Scavenger is among the most ugly, nasty and genuinely unpleasant movies I’ve ever endured. I hate saying that, I know I should not open the review with that. I know that people who release a movie as ugly and vile as Scavenger love for critics to say how awful they are, they consider a negative review such as this as good publicity. I hate that fact but I can’t put this lightly or simply dismiss the revulsion I felt while watching Scavenger.

Scavenger is supposed to be a movie directed by Luciana Garraza and Eric Fleitas. I say ‘supposed to be a movie’ because having seen it, I didn’t really feel as if I had seen a movie. Rather, there is an assemblage of dirty, degraded, out of focus images that seem to be in some semblance of order and packaged under a title, but the term ‘movie’ is only loosely applied to whatever Scavenger is.

Ostensibly, Scavenger is the story of The Butcher, played by Nayra Churruarin. As a teenager, her family home was overrun by a gang of savages dressed in Mad Max cosplay. The gang raped and murdered her mother, murdered her father and stole his organs to sell as meat, and kidnapped her baby sister for purposes not to be speculated upon here. Having escaped the savage gang, our unnamed protagonist grows up to become a Butcher, someone who hunts down bad guys and cuts them up to be served as cannibal lunch meat.

To be clear, that’s what the plot appears to be. Much of what I have written is inferred on my part. My brain worked desperately to cohere the nonsense on screen into something that resembled a story being told. The reality on screen resembles what I have described but only after a logical mind has forced it into a form that resembles sense. Let me tell you dear reader, it was an exhausting task. Trying to make Scavenger make sense is, to steal a bit from Bill Hicks, ‘like teaching a dog a card trick.’ a pointless endeavor.

"Mad Max by way of a dime store Halloween costume meets Natural Born Killers, if that movie were directed by someone even less coherent than Oliver Stone."

Making sense of Scavenger is pointless because I am hopeful, through this review, to encourage you not to waste your precious time watching the vile, nasty incomprehensible ugliness that is Scavenger. This is not a bad movie the way The Room is a bad movie. It's not fun to watch at the expense of the movie or poignant for the agonizing failure on display. This is not a bad movie in the way Adam Sandler makes a bad movie, Scavenger is bad in ways that have no redeeming qualities. I may dislike Mr Sandler’s work but his unfunny meandering is infinitely superior to the soul-sucking emptiness of Scavenger. Sandler may not be funny or engaging but he's not actively hateful toward the audience as the makers of Scavenger appear to be.

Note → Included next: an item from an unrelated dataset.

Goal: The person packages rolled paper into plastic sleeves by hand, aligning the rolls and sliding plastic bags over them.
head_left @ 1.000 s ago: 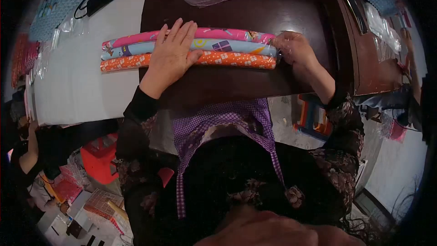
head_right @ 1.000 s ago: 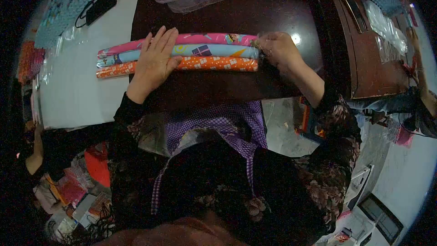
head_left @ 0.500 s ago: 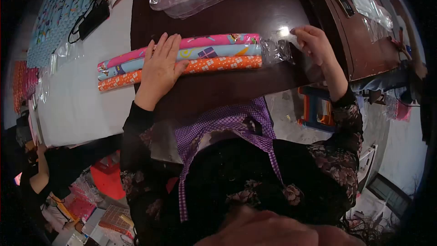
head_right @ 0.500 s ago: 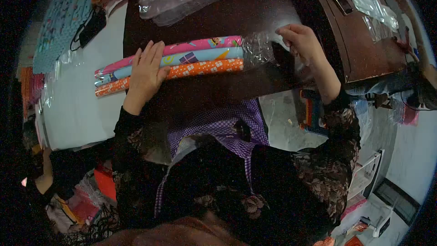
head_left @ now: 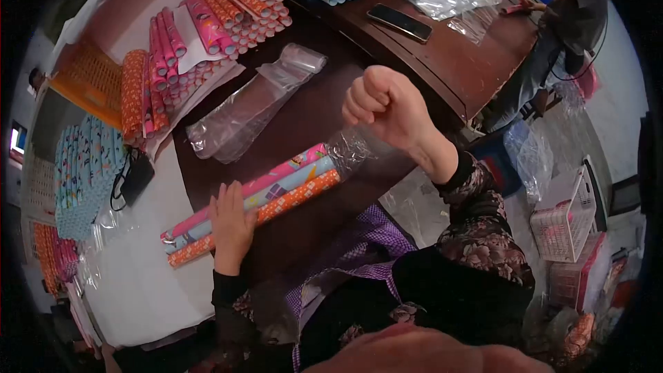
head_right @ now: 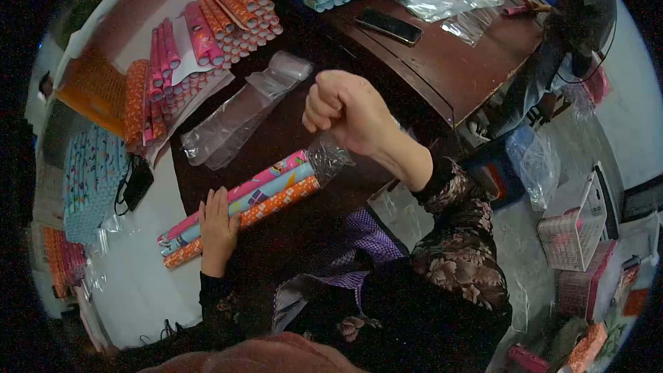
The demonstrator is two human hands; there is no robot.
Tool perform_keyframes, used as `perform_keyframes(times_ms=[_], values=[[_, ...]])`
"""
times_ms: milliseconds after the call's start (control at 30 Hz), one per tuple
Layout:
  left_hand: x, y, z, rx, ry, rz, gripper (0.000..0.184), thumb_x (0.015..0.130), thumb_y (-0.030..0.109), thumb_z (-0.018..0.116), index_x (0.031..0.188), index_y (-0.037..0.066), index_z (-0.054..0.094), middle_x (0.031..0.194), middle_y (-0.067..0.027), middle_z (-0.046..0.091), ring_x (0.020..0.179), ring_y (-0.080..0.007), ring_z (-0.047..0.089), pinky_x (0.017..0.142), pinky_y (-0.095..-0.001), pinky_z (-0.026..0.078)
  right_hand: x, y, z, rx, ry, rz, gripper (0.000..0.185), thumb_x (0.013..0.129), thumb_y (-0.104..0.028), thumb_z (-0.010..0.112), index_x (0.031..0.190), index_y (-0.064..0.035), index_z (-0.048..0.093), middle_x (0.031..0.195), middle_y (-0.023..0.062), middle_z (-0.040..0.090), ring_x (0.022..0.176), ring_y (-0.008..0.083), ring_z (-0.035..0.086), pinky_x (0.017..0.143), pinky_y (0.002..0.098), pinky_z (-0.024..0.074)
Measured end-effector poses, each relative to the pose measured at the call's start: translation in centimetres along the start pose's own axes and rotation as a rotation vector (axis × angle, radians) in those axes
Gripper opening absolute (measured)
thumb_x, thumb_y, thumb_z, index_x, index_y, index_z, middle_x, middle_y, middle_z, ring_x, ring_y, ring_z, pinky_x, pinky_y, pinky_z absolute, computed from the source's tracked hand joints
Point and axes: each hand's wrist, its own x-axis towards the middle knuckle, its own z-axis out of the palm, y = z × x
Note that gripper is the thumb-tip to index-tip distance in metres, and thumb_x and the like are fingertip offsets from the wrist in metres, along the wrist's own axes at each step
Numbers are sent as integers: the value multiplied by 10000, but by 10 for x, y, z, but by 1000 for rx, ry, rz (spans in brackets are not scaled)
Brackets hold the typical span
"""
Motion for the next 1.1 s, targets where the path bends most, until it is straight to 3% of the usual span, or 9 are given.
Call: perform_keyframes(times_ms=[33,167,600,700,767,800,867,967,1100], values=[[-1,0,0,-4,-14,1,616,928,343,559,1426,13,410,1442,-146,460,1388,-346,362,1147,-526,245,0,-5,0,-70,8,3,512,1060,-382,330,611,-135,327,556,-8,339,555,173,412,695,369,426],[-1,-1,2,6,0,2,625,919,329,575,1430,13,404,1443,-145,460,1391,-344,358,1151,-526,241,0,-5,-12,-145,22,-80,651,1051,-513,210,564,-119,384,549,9,374,587,191,447,812,386,421],[0,-2,2,26,-33,-10,641,920,353,560,1438,12,394,1456,-141,451,1399,-346,349,1156,-524,234,-2,-2,-14,-321,103,-109,737,1026,-574,176,546,-76,431,596,59,437,692,222,490,806,379,410],[-1,-2,2,12,-31,-12,644,929,372,542,1440,10,391,1457,-142,450,1400,-346,348,1158,-523,228,-3,2,-22,-289,71,-59,791,1005,-616,196,703,-23,624,657,70,503,785,232,535,853,376,418],[-1,-1,2,9,-28,-10,642,932,373,538,1441,10,390,1456,-143,450,1399,-348,348,1158,-523,228,-3,5,-19,-232,134,-82,827,990,-643,212,1132,37,661,890,111,654,978,251,585,939,371,405],[-1,-1,2,6,-24,-10,641,935,374,533,1442,10,389,1456,-145,450,1398,-350,349,1158,-523,228,-3,5,-20,-231,132,-80,827,990,-643,212,1132,37,661,890,111,654,978,251,585,939,371,405],[0,0,2,9,-37,-24,639,935,372,532,1442,10,389,1456,-146,450,1397,-352,350,1155,-525,230,-3,4,-21,-240,39,-72,832,985,-654,224,1425,17,447,1234,156,636,1192,252,545,1024,379,361],[0,-1,1,5,-38,-27,636,933,364,539,1441,11,390,1454,-149,452,1395,-355,351,1152,-529,233,-4,3,-13,-300,54,-75,840,979,-664,236,1437,14,425,1392,189,536,1293,243,486,1043,379,335],[0,-1,2,5,-21,-9,638,923,349,562,1438,11,393,1448,-151,456,1389,-356,358,1146,-536,242,-5,5,-8,-329,84,-106,837,981,-664,255,1440,15,422,1401,183,529,1304,239,473,1054,380,322]])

Fair warning: The next section of this review will discuss, as briefly as possible sexual assault as it is portrayed in Scavenger, i.e poorly and with only the intent of causing hurt and offense. The makers of Scavenger wield sexual violence as a weapon to offend and shock you. Weasels will try and hide behind how awful real life assault is and pretend that they are portraying it honestly because of course sexual violence is never with purpose other than causing harm. Don't buy into it. The sexual violence of Scavenger is there to shock you, to make you talk about this awful movie in ways that might pique curiosity. Sexual violence as marketing.

I Really Hate This Movie

The middle portion of Scavenger, I can’t call it the second act because that would imply that anything here has any structure to it, is set inside a post-apocalyptic brothel. Our protagonist has been told that the man who murdered her family operates out of this brothel. While she’s there, the protagonist is drugged and sexually assaulted by a female sex worker. She’s then shackled to a bed, urinated on by male patrons and then sexually assaulted more than once.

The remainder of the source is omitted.